Battōjutsu (抜刀術 battō-jutsu?) ("the craft of drawing out the sword") is an old term for iaijutsu. Battōjutsu is often used interchangeably with the terms iaijutsu and battō.[1]

Generally, battōjutsu is practiced as a part of a classical ryū and is closely integrated with the tradition of kenjutsu and is practice with the live-blade, katana, often as simply the sole, kata.[1] The training is for combative effectiveness,[2] through factors such as distancing, timing and targeting.

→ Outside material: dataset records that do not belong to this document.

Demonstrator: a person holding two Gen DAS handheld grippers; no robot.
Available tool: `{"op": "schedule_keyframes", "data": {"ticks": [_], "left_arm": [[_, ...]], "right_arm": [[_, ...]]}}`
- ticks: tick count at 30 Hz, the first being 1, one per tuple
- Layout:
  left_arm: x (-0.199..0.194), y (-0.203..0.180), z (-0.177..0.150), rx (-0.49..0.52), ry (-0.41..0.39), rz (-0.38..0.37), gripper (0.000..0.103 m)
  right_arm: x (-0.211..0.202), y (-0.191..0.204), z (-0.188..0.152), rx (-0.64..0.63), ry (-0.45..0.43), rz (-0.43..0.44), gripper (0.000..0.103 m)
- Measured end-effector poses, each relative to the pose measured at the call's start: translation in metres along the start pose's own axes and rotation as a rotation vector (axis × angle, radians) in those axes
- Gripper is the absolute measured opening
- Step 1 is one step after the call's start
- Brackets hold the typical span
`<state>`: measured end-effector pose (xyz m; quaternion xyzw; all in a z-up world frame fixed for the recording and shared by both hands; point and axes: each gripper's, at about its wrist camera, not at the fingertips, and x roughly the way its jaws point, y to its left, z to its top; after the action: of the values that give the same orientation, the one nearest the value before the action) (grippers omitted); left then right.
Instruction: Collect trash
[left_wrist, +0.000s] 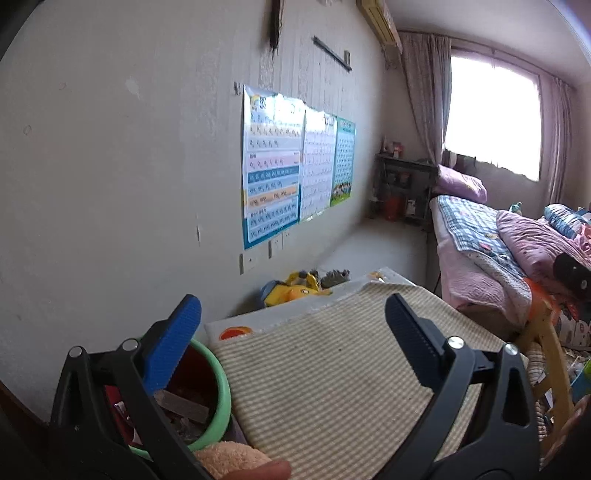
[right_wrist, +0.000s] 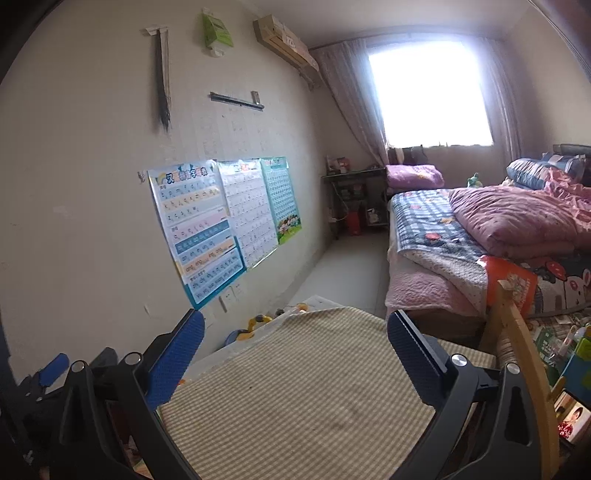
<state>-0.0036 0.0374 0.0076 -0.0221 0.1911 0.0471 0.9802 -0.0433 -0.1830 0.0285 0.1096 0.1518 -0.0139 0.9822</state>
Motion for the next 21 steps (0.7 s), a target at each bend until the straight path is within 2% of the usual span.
{"op": "schedule_keyframes", "data": {"ticks": [4, 7, 21], "left_arm": [[0.0, -0.002, -0.002, 0.026, -0.002, 0.018, 0.098], [0.0, -0.001, -0.005, 0.026, 0.003, 0.027, 0.098], [0.004, 0.004, -0.01, 0.022, 0.032, 0.052, 0.098]], "right_arm": [[-0.017, 0.0, -0.018, -0.003, -0.114, -0.033, 0.096], [-0.01, 0.003, -0.018, -0.023, -0.064, -0.027, 0.096], [0.005, 0.008, -0.022, -0.034, 0.02, -0.035, 0.096]]}}
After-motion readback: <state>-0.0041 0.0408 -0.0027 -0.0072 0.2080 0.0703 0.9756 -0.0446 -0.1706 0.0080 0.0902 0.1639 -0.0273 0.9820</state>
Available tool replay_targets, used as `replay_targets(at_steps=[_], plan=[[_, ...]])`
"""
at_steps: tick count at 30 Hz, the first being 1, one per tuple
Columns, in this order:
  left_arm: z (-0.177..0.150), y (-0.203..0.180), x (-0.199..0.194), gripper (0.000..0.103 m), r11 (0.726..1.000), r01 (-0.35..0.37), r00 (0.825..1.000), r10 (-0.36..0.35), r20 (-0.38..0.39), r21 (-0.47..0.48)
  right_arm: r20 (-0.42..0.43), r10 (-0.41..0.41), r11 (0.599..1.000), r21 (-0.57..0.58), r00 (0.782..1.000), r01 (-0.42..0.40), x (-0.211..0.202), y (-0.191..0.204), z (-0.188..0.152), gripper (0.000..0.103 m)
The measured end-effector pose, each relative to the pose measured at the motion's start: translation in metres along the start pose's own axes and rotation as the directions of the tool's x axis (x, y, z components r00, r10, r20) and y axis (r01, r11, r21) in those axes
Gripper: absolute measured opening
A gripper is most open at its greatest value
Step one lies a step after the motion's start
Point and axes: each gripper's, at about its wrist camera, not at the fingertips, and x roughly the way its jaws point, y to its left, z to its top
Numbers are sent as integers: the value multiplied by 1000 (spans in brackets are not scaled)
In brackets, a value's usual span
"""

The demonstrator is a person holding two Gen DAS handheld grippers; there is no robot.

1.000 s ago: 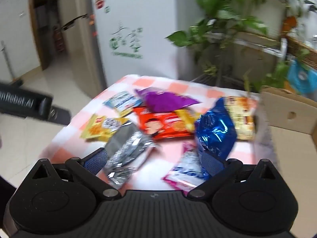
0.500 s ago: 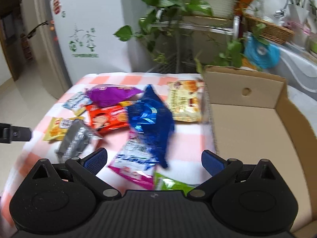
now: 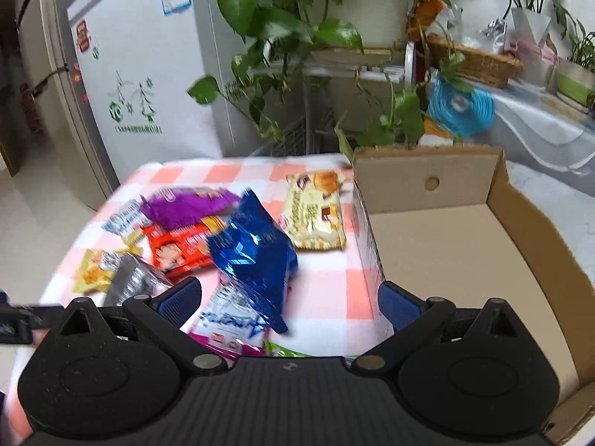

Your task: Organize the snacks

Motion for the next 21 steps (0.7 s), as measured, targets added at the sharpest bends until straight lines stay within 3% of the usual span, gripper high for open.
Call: replay_targets(at_steps=[5, 8, 13, 17, 21], plan=[[-3, -1, -4, 102, 1000, -15, 1000, 15, 0, 15, -26, -2, 1000, -5, 1000, 2, -12, 12, 3, 103], [-5, -1, -10, 102, 1000, 6, 1000, -6, 8, 20, -84, -34, 999, 1, 996, 34, -12, 17, 4, 103], [-5, -12, -22, 102, 997, -12, 999, 7, 54, 78, -166, -16, 1000, -8, 986, 15, -16, 18, 9, 103], [-5, -16, -22, 102, 996, -12, 998, 8, 54, 84, -149, -73, 997, -29, 986, 69, -17, 21, 6, 103], [-6, -19, -16, 102, 996, -26, 999, 22, 39, 86, -185, -74, 997, 11, 980, 77, -8, 21, 3, 103]])
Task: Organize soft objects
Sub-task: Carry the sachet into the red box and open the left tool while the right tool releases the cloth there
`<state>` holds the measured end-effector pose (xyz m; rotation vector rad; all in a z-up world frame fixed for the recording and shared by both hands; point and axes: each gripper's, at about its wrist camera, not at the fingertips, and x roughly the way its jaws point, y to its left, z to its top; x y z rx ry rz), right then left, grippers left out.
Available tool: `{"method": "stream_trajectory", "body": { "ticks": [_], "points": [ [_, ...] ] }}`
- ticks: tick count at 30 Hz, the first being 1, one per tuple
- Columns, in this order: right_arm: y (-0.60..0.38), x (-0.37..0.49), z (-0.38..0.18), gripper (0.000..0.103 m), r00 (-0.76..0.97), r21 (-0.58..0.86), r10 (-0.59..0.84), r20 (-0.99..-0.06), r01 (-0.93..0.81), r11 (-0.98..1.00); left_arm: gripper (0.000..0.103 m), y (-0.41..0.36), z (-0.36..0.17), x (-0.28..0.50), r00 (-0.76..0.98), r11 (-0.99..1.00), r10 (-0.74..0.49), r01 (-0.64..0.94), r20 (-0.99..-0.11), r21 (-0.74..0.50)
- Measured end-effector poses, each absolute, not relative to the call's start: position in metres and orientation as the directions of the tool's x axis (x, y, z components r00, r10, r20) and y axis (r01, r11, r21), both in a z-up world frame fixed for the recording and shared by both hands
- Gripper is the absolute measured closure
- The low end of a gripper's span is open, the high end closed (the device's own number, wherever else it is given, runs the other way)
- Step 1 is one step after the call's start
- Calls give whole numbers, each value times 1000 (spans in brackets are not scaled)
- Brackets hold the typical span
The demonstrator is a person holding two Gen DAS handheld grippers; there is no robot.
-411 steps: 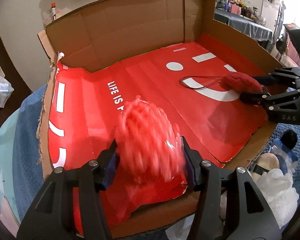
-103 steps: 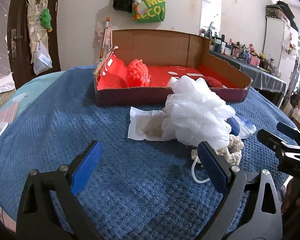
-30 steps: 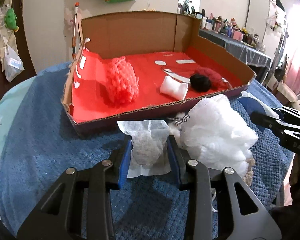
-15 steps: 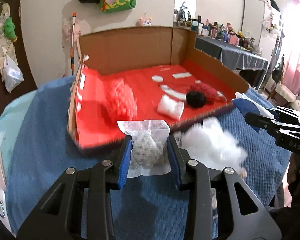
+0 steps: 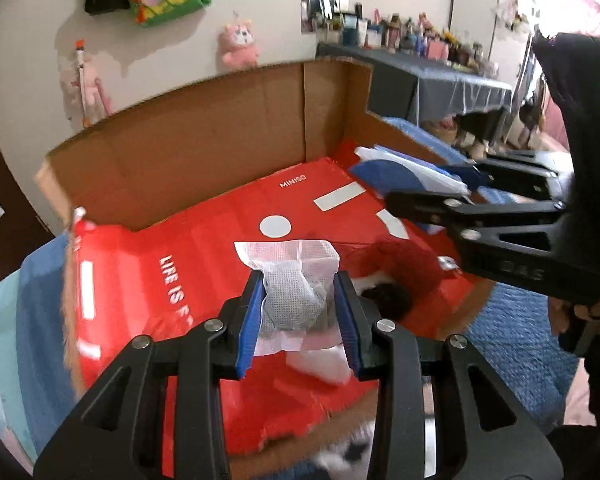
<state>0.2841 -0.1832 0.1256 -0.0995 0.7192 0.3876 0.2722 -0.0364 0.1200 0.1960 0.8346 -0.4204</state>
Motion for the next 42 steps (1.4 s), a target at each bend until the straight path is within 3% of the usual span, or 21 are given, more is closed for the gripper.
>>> {"method": "stream_trajectory", "body": {
  "ticks": [7,16,42],
  "points": [
    [-170,354,98,66,586,-20,213,-782,-365,931,70,-46,91,319,493,906,-241,424,-836,-11],
    [-163,386,68,66,489,-59,126,-863,-347,936,70,-48,68,337,434,913,-198,408,-879,-5],
    [-170,404,57,60,405,-38,104,-908,-329,944,63,-46,62,340,439,919,-187,394,-879,1]
  ]
}}
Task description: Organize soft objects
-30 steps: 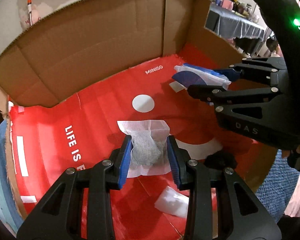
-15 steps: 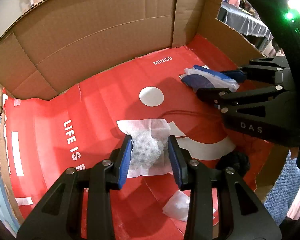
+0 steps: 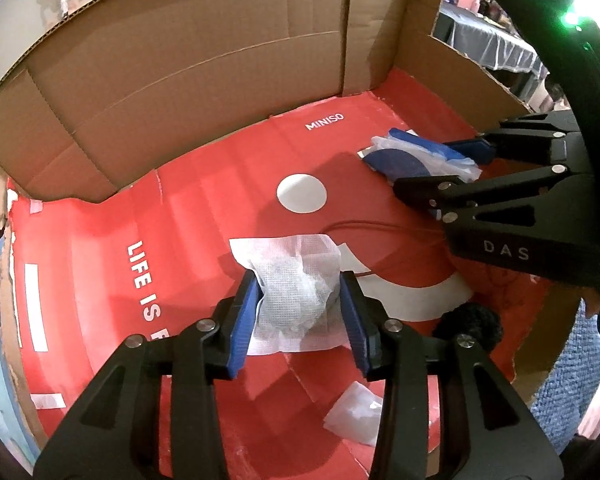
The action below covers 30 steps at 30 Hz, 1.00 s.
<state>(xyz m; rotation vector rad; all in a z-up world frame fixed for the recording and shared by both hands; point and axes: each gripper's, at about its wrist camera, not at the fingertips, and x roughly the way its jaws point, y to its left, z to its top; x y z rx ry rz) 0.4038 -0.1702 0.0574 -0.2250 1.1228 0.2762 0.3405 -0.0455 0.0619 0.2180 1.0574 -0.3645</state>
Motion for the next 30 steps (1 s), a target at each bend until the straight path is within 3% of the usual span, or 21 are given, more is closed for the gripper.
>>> {"method": "stream_trajectory", "body": {
  "ticks": [5,18,30],
  "points": [
    [-174,404,52,57,404,-32,109,-908,-327,944,48,-46,65,339,452,918,-194,396,-871,1],
    [-173,396,62,47,431,-38,110,-896,-321,946,40,-40,86,324,492,923,-211,385,-844,-7],
    [-174,359,112,39,515,-28,141,-845,-306,952,29,-25,132,278,599,939,-229,345,-767,-11]
  ]
}}
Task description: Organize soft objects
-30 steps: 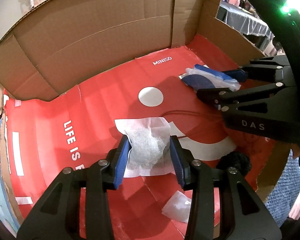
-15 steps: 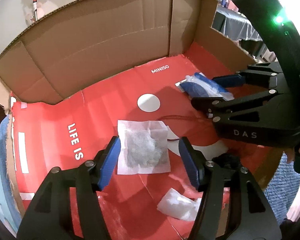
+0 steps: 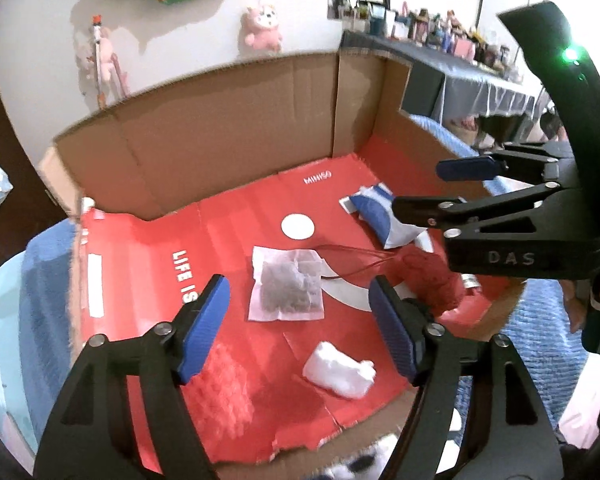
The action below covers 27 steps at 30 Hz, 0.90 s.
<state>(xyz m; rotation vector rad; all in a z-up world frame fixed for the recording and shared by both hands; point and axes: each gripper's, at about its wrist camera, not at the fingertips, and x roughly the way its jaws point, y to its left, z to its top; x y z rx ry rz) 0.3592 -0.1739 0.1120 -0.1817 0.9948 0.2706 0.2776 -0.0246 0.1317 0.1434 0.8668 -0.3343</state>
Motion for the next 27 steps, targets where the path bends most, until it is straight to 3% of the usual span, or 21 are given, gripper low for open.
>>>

As such, battōjutsu is not intended for sportslike or "spiritual" purposes as are modern budo like iaido and kendo.[3]

List of schools[edit]

Old school:

  • Shinmei Muso Ryu Battōjutsu(神明夢想流 抜刀術), founded by Hayashizaki Jinsuke (Minamoto no) Shigenobu(林崎甚助源の重信)(c. 1542-1621)
  • Hokushin Ittō-ryū Hyōhō, founded by Chiba Shusaku Narimasa
  • Sekiguchi Ryu Battōjutsu, founded by Sekiguchi Ujinari (1636-1716)
  • Matsumata-ryū Battōjutsu(松股流 抜刀術), founded in 1733 by Matsumata Kunio Seiji(1682-1753)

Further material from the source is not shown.